What would happen with the color if it were on a white or blue background?


----------



## littlefrog (Oct 18, 2007)

goldenrose said:


> Any idea what might be improved upon with next blooming? Wider, flatter petals? or is that asking too much? I have one so will be interesting to see how it turns out.
> What would happen with the color if it were on a white or blue background?



I was hoping the petals would grow a bit as the flower matured. This has been true to some extent. I think perfectly flat petals is pushing it for this cross, but it would be nice. The plant is quite big now, so I don't know how much of an improvement I'll get on the next blooming. But I have more buds on the spike, color might improve as the weather gets cooler. Fair warning, this thing stayed in bud for well over a month before it finally opened. Way too long when you are anxious.

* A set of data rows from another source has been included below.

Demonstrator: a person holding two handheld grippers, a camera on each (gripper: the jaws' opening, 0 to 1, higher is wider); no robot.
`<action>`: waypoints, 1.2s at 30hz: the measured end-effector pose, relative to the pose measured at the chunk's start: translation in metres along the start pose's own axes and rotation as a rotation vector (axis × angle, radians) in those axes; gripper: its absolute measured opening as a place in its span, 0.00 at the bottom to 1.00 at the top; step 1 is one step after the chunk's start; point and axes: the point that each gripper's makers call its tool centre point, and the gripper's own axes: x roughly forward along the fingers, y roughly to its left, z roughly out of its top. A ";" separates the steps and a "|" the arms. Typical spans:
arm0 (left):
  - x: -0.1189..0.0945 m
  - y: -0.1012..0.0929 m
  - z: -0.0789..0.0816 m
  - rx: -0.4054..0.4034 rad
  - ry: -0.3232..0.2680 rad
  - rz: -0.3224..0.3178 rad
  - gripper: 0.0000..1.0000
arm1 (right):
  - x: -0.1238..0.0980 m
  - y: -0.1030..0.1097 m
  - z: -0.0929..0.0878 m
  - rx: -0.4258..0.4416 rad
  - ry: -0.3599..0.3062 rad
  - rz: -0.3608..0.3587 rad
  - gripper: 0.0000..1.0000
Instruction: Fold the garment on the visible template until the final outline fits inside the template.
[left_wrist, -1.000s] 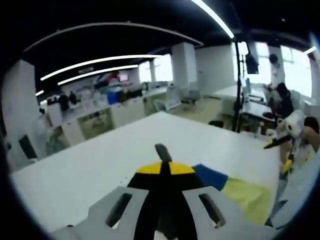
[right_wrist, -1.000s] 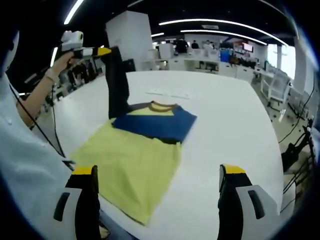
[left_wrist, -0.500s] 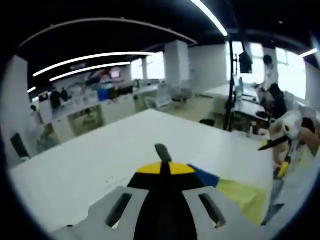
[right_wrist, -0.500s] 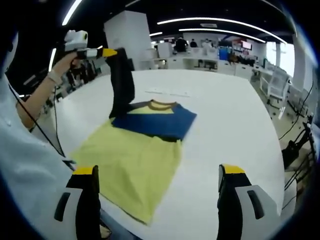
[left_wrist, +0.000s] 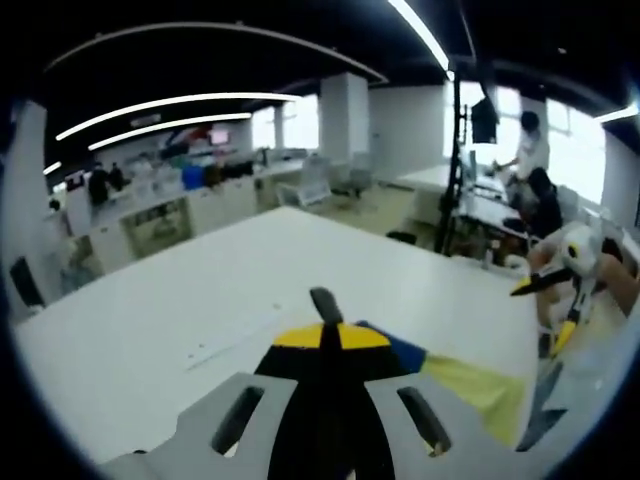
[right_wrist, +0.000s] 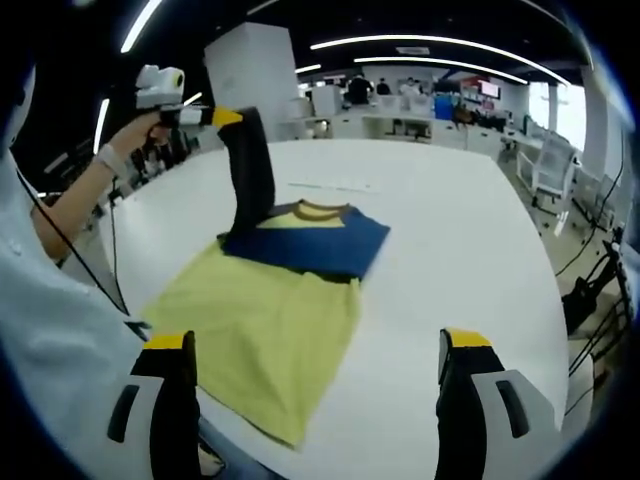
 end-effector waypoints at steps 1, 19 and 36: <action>0.001 0.000 -0.001 -0.003 0.001 -0.001 0.00 | 0.000 0.000 0.000 0.003 -0.001 -0.002 1.00; 0.018 -0.003 -0.018 -0.043 0.021 -0.001 0.00 | 0.001 0.002 -0.003 0.000 0.009 0.007 1.00; 0.033 -0.020 -0.046 -0.105 0.070 -0.037 0.00 | 0.001 0.004 -0.004 0.001 0.016 0.011 1.00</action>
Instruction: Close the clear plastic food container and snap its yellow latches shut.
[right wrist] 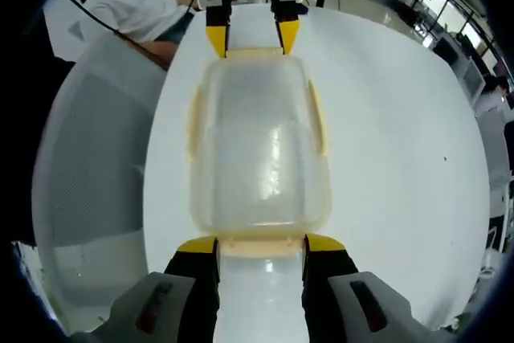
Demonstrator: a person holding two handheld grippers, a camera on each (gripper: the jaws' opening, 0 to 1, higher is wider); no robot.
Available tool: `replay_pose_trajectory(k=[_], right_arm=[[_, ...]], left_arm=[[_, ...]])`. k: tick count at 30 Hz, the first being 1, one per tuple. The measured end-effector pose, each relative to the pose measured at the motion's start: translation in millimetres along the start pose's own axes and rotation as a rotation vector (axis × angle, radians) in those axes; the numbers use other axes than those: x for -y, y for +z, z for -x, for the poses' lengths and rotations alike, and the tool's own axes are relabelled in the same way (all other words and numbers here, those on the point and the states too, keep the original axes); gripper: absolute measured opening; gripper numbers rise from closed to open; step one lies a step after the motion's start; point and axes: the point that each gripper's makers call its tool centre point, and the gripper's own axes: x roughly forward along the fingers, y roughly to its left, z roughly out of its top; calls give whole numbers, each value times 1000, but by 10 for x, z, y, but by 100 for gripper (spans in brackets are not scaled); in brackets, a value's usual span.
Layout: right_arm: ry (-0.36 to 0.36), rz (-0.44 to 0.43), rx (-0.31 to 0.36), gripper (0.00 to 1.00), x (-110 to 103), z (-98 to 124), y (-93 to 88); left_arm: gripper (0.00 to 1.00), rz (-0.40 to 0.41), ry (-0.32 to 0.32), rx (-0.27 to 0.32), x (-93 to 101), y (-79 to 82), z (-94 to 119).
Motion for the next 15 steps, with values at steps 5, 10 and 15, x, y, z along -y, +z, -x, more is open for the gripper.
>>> replay_pose_trajectory(k=[5,10,15], right_arm=[[1,2,-5,38,13,28,-77],[4,-3,-7,38,12,37,-167],[5,-11,-18,38,7,47,-244]], left_arm=[[38,6,-1,3,-6,77,-31],[38,2,-6,5,-7,152,-71],[38,0,-15,4,-13,230,-118]])
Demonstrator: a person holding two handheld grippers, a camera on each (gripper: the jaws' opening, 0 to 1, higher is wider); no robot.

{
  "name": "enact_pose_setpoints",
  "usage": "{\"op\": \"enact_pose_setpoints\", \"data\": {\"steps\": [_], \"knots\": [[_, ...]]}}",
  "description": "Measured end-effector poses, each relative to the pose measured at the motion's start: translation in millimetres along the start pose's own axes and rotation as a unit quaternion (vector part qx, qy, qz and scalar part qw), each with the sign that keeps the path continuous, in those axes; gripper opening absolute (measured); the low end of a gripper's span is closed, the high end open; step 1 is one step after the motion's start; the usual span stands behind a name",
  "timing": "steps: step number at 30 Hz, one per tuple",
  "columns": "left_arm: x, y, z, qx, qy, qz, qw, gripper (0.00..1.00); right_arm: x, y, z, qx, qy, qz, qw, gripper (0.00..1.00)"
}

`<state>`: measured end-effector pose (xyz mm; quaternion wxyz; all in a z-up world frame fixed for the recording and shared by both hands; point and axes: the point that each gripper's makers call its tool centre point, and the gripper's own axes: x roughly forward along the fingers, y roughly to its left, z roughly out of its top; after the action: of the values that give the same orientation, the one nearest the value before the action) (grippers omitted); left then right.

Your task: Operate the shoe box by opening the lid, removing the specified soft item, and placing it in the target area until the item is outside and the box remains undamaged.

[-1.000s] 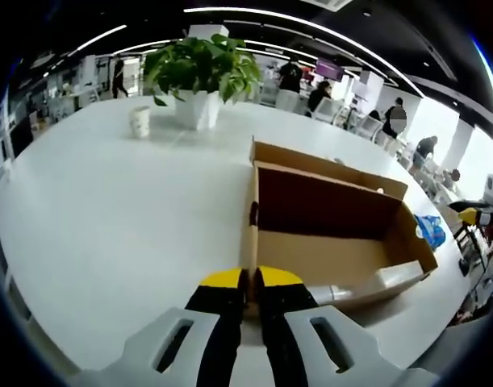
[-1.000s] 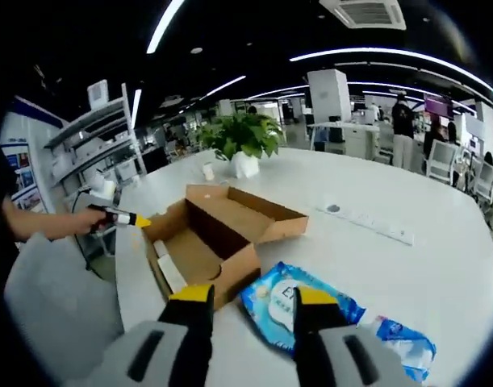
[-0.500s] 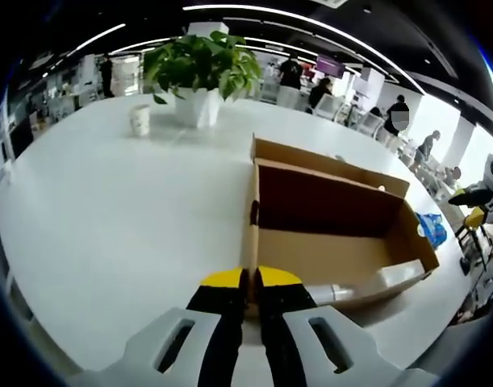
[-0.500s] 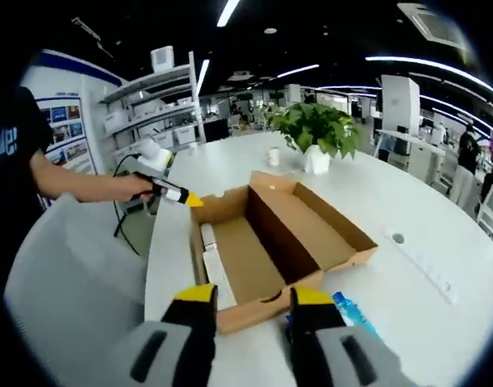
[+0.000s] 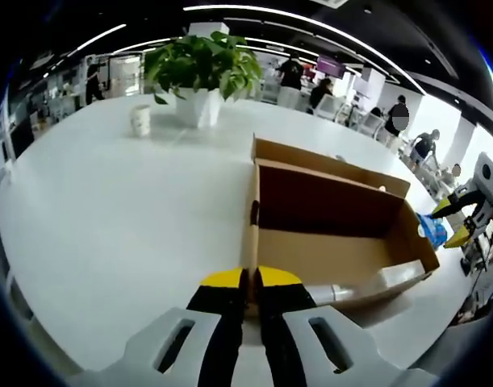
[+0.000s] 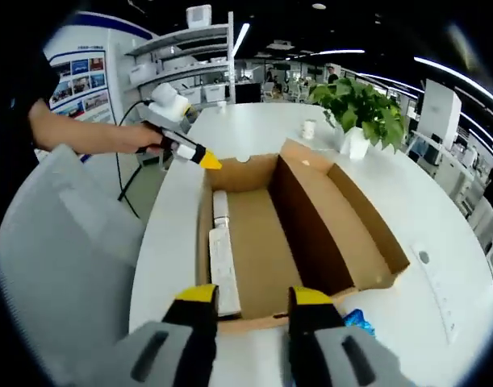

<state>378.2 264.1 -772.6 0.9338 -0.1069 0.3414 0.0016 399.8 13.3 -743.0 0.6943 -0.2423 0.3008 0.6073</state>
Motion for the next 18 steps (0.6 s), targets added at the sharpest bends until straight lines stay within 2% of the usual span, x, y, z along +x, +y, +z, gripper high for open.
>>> {"op": "enact_pose_setpoints", "data": {"steps": [5,7,10,18], "knots": [[0.3,-1.1,0.1,0.007,0.001,0.003,1.0000,0.03,15.4,2.3,-4.3,-0.003,0.014,0.006,0.9999,0.31],[0.2,-0.7,0.0,0.006,0.000,0.003,1.0000,0.03,22.2,3.5,-10.7,-0.021,0.033,0.007,0.9992,0.31],[0.5,-0.3,0.1,0.003,0.000,0.002,1.0000,0.03,31.3,7.2,-16.5,-0.024,0.047,0.014,0.9985,0.31],[0.6,0.0,0.1,0.003,0.000,0.002,1.0000,0.03,44.0,3.1,-23.3,-0.013,0.059,0.017,0.9981,0.29]]}}
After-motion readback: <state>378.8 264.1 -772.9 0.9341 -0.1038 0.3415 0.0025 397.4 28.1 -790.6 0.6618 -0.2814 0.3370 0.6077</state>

I should probably play with backgrounds. Good idea.


----------



## goldenrose (Oct 18, 2007)

Just was wondering. This is the gamble we take! We know just by the law of averages- 1/3 should be like kovachii, 1/3 like Living Fire & 1/3 down the middle of the two! Which third do we want? and which third do we end up with?! I think this one is the middle - color & size of kovachii, form of Living Fire. The other way to look at it is, could it be worse? Certainly!


----------



## toddybear (Oct 18, 2007)

I almost has this one but at the last minute, changed it for PK X Walter Schomburg...now I'm glad I did. I agree that the form leaves a bit to be desired.


----------



## NYEric (Oct 18, 2007)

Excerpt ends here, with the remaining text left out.